Design of Quasi‐Metal–Organic Frameworks for Solid Polymer Electrolytes Enabling an Ultra‐Stable Interface with Li Metal Anode

Abstract

AbstractSolid polymer electrolytes (SPEs) are crucial in the development of lithium metal batteries. Recently, metal–organic frameworks (MOFs) with open metal sites (OMSs) have shown promise as solid fillers to improve the performance of SPEs. However, the number of OMS‐containing MOFs is quite limited, comprising less than 5% of the total MOFs. When considering yield, cost, and processability, the commonly used OMS‐containing MOFs are no more than 10 types, causing great limitations. Herein, we reported a simple and universal methodology that converted OMS‐free MOFs to OMS‐rich quasi‐MOFs for developing high‐performance SPEs, and explored the underlying mechanism. The “OMS‐polymer” and “OMS‐ion” interactions were investigated in detail to elucidate the role of quasi‐MOFs on battery performance.

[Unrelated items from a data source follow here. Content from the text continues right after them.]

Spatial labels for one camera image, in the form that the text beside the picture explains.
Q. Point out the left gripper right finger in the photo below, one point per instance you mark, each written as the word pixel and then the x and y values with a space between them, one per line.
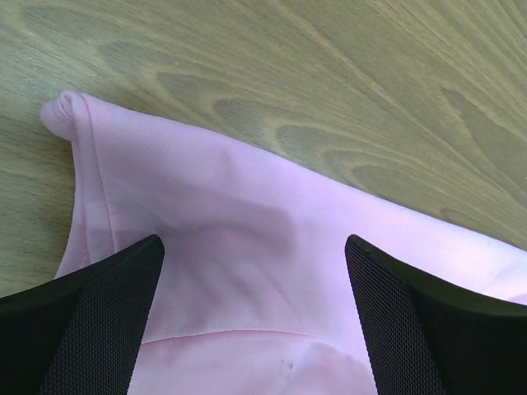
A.
pixel 425 335

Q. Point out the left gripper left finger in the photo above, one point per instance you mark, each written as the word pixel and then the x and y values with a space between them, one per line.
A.
pixel 81 333

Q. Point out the pink t shirt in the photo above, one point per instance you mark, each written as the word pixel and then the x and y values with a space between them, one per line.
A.
pixel 254 295

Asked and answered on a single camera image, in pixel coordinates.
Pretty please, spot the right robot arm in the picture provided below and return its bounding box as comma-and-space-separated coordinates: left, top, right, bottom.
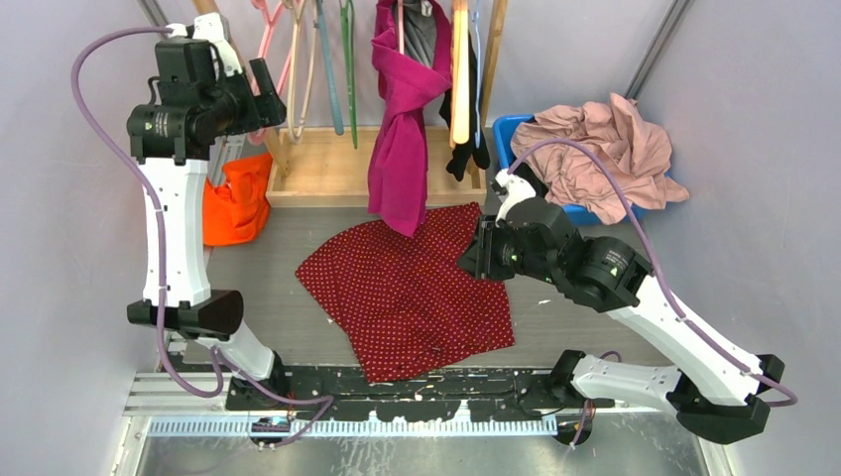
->
458, 198, 784, 444

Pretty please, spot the orange garment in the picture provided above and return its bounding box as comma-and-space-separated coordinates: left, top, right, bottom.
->
202, 153, 274, 247

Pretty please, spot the blue plastic bin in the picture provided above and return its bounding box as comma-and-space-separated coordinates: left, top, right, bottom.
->
492, 115, 649, 229

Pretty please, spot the magenta skirt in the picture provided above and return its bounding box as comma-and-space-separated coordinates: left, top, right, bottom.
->
368, 1, 452, 237

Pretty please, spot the teal blue hanger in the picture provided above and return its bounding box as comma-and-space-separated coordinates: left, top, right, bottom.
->
315, 0, 344, 136

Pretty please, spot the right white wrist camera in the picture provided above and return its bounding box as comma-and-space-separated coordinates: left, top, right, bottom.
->
491, 169, 537, 222

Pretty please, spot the black skirt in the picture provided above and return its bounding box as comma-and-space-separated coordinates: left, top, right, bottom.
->
438, 33, 492, 183

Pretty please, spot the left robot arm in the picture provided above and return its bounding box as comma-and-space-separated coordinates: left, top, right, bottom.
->
126, 35, 290, 410

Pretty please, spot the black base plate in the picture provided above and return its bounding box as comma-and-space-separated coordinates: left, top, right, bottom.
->
225, 365, 616, 424

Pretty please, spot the pink plastic hanger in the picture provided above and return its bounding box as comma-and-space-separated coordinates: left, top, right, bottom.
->
244, 0, 297, 147

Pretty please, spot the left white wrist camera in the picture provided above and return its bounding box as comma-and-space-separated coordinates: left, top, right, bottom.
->
192, 12, 243, 76

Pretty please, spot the light wooden hanger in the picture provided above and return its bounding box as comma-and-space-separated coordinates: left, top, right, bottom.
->
455, 0, 470, 146

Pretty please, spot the aluminium rail frame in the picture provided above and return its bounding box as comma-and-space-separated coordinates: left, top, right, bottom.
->
123, 369, 721, 439

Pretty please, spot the green hanger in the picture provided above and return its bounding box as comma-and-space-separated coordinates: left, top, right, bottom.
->
339, 0, 358, 149

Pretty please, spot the light blue hanger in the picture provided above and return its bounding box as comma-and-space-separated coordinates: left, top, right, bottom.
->
468, 1, 482, 149

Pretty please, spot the pink garment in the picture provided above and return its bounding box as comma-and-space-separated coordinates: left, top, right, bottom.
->
510, 93, 689, 225

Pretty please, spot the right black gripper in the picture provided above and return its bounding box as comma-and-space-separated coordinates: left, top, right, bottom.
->
456, 213, 559, 285

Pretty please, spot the wooden hanger rack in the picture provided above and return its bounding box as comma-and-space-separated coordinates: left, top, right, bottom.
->
191, 0, 511, 209

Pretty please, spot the red dotted garment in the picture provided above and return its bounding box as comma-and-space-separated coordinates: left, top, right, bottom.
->
296, 202, 515, 383

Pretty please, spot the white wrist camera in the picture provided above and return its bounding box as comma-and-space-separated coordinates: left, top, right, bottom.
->
491, 169, 537, 222
192, 12, 243, 76

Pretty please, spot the cream hanger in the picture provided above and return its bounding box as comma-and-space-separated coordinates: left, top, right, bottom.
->
283, 1, 317, 145

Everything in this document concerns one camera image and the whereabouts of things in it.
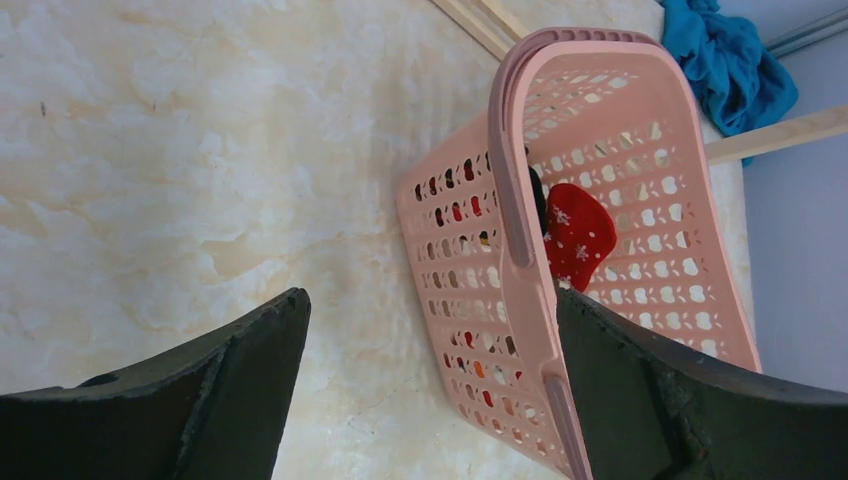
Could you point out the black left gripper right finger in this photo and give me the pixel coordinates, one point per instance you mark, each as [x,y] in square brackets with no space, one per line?
[652,408]

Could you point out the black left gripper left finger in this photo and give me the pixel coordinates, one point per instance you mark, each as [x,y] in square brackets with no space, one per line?
[214,407]

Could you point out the red snowflake sock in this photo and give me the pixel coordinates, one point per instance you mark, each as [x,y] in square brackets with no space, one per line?
[580,235]

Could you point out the pink plastic laundry basket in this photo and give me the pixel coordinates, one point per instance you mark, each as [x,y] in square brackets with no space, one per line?
[611,112]

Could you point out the blue crumpled cloth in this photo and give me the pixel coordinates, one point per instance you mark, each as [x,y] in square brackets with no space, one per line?
[739,85]

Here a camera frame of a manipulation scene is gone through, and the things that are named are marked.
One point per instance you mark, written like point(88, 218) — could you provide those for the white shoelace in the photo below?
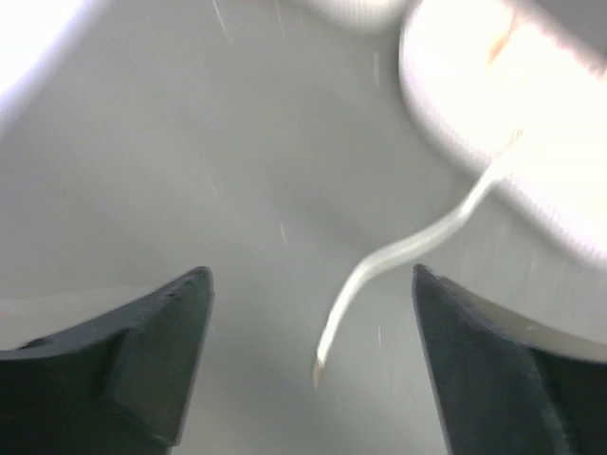
point(411, 248)

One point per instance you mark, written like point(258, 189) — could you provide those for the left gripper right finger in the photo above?
point(504, 383)

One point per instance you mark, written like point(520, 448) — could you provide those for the beige lace sneaker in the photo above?
point(367, 20)
point(492, 78)

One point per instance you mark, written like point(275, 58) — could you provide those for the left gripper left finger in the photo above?
point(119, 383)

It was found that quasi‐MOFs, functioning as ion sieves, can effectively regulate ion migration, thus promoting uniform Li deposition and enabling an ultra‐stable interface. As a result, the Li symmetric cell stably ran over 3000 h at 0.3 mA cm−2, while the full cell retained 85 % of its initial capacity after 1500 cycles at 1.0 C. Finally, universal testing was performed using other MOFs, confirming the generalizability and effectiveness of our design concept.